Mr Duale believes that with such affordable mobile networks in
place and a growing number of companies - including SomTel -
offering the latest GMS technology, the infrastructure is in place
for a rapid expansion of Dahabshiil’s mobile banking and ‘eCash’
debit card services across the region and beyond. The benefits of
such a development in the money transfer industry will be

The efficiency of these new services is something with which
Dahabshiil’s customers are already familiar; remittance transfers
in and out of Africa take minutes to clear regardless of where in
the world money is sent or received. Customers have access to a
web-based transaction tracking facility, and an SMS notification is
sent to the recipient as soon as the funds are available.

Closing his speech, Mr Duale returned to the issue of migrant
communities. “Dahabshiil”, he said, “is a migrant-run business that
understands the needs of diaspora communities, and helps to
strengthen their links wherever they are in the world.”
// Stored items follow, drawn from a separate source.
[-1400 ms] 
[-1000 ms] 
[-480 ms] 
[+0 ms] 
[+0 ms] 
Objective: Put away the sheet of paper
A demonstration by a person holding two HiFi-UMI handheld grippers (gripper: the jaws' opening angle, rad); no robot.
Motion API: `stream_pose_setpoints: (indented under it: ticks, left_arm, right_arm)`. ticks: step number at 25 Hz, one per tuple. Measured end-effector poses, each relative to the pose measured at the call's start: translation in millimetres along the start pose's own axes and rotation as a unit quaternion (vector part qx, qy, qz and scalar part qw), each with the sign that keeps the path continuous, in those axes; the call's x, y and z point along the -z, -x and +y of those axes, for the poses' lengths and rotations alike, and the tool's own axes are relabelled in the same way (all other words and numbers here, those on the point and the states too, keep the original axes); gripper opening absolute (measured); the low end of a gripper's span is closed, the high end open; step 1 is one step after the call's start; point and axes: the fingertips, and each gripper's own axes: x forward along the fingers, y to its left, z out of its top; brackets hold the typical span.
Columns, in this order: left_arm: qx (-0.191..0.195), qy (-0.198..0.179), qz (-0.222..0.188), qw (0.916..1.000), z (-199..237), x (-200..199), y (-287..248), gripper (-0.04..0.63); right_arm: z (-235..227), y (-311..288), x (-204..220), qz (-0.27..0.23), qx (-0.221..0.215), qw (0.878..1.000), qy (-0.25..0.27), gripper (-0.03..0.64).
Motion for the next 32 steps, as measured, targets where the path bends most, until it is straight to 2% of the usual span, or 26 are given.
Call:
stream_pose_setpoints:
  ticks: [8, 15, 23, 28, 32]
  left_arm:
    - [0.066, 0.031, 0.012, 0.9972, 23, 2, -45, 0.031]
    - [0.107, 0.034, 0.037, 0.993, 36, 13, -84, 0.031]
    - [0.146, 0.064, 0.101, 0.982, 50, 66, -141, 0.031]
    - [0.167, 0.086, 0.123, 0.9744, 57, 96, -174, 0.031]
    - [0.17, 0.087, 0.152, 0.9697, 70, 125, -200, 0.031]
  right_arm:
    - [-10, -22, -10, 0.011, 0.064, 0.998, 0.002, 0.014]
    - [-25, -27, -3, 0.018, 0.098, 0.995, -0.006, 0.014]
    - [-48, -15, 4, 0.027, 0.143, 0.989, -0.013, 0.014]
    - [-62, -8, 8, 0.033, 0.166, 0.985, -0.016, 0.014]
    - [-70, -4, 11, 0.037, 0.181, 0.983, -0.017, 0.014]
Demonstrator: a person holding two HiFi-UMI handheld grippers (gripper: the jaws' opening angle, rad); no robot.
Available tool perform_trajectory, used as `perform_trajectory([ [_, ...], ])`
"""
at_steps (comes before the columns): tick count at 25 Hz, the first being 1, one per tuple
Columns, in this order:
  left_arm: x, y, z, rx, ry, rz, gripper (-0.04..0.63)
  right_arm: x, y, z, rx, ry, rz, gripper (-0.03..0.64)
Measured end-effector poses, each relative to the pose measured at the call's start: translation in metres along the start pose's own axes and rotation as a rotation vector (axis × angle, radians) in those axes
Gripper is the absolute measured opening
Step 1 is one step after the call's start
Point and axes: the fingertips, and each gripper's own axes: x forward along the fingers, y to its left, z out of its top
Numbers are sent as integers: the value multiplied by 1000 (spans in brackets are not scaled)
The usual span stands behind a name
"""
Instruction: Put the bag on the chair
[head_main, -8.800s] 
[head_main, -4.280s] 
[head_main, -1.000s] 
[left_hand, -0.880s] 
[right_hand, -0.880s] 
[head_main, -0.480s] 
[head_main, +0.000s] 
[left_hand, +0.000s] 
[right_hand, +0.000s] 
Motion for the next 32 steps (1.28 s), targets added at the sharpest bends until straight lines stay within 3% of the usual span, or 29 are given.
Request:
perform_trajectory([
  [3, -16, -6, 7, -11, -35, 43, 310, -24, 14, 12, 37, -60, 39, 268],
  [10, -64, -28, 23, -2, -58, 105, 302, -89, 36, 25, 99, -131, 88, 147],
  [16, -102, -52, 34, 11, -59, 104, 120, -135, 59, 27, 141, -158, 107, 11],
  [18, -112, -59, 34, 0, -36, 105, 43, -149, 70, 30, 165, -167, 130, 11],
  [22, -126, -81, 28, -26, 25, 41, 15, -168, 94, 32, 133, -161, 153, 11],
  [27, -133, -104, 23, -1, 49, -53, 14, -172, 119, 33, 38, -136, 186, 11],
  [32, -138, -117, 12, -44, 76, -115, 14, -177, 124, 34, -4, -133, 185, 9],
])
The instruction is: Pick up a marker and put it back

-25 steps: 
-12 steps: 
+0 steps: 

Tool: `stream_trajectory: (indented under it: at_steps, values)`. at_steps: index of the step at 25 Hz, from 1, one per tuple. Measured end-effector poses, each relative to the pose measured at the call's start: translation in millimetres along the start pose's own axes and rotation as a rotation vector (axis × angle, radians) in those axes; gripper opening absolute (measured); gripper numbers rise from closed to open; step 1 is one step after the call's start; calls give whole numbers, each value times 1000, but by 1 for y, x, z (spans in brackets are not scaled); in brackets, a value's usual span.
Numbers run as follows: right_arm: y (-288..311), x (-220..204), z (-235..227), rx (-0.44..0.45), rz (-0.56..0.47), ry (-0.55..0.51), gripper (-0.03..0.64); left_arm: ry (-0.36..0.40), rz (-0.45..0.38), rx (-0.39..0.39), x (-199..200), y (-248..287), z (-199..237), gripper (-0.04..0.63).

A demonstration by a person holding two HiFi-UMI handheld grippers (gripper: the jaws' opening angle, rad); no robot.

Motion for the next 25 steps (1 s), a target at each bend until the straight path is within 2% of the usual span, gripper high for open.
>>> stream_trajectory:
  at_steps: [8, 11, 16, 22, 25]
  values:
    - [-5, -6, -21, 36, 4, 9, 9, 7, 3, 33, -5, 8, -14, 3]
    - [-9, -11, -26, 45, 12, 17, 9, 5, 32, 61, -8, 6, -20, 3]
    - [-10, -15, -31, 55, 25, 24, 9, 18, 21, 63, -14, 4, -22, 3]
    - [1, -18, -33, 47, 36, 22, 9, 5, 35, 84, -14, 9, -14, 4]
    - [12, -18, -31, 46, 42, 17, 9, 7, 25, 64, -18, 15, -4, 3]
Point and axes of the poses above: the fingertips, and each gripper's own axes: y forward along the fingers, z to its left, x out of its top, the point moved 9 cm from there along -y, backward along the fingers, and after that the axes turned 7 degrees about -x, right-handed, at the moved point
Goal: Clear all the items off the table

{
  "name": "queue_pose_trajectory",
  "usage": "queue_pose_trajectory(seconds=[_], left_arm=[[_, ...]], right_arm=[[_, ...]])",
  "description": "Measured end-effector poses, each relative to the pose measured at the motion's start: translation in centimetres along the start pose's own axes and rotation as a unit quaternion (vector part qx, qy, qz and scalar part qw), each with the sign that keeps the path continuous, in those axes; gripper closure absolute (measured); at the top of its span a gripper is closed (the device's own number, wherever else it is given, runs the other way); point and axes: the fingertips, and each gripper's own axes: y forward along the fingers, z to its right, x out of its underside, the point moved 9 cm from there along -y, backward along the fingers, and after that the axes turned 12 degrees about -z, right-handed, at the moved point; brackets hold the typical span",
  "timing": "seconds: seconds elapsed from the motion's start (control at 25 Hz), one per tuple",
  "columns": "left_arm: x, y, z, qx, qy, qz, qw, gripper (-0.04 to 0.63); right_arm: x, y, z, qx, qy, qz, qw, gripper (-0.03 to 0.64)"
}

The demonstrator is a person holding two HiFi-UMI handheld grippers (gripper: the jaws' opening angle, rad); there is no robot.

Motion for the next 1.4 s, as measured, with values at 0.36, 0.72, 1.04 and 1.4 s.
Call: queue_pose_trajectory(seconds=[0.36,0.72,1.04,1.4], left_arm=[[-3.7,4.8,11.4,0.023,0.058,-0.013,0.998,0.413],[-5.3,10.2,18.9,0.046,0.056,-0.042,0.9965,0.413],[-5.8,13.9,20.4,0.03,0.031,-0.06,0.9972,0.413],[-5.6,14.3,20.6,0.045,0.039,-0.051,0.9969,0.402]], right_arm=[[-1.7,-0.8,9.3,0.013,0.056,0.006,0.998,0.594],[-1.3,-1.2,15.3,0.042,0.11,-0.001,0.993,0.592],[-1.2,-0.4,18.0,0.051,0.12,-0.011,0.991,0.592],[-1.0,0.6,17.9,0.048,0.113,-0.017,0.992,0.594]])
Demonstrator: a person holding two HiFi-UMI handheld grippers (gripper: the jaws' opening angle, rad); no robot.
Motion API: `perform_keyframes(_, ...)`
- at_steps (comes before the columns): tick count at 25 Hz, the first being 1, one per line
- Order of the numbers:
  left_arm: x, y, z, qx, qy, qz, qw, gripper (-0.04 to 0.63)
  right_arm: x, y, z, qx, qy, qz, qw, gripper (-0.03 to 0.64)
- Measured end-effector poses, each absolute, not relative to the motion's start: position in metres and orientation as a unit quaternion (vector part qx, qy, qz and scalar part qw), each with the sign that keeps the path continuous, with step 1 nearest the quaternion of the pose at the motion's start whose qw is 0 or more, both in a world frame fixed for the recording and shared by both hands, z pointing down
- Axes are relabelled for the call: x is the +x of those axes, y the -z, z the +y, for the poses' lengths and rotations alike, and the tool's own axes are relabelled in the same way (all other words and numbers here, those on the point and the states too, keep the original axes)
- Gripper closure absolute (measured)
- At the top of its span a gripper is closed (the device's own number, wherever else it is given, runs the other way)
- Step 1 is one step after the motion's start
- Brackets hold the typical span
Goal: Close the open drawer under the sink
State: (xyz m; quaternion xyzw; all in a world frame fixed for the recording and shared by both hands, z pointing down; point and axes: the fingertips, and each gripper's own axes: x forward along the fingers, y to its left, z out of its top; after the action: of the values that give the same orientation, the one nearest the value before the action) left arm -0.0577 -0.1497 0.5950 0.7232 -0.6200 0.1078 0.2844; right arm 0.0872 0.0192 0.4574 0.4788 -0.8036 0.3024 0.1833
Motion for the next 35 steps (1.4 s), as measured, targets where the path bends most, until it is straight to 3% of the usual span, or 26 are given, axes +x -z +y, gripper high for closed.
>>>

In an interview for the Financial Times published last month, Mr
Duale spoke about the importance of that understanding to the
success of his business:

“Without knowing your people as your customers and your staff,
and them trusting you, you cannot be in business. I knew Somalis, I
knew how to serve them, so it was not some sophisticated customer I
had to find,” he said.

The UN estimates total annual remittance flows into Africa to be
around $22 billion, having risen from $9 billion in 1990.
Remittance flows within the continent, particularly to rural areas,
have also increased as a result of rising mobility. Many East
African countries rely on remittances to sustain economic
development, and the integration of mobile telecoms with money
transfer services will eliminate many of the regional challenges
currently faced by the latter and greatly improve access to finance
in some of Africa’s poorest communities.

Notes for Editors

Dahabshiil is an international funds transfer company, and the
largest of the Somali money transfer operators. The firm has its
headquarters in Dubai and operates from over 400 branches globally,
with a major centre of operations in London.

Dahabshiil provides a broad range of financial services and
invests in state-of-the-art technologies in order to offer both SMS
notification and 24 hour online transfers to its customer base. The
company also employs technology to assure security and to satisfy
international protocols and procedures aimed at combating money
laundering, terrorism, and other illegal usage.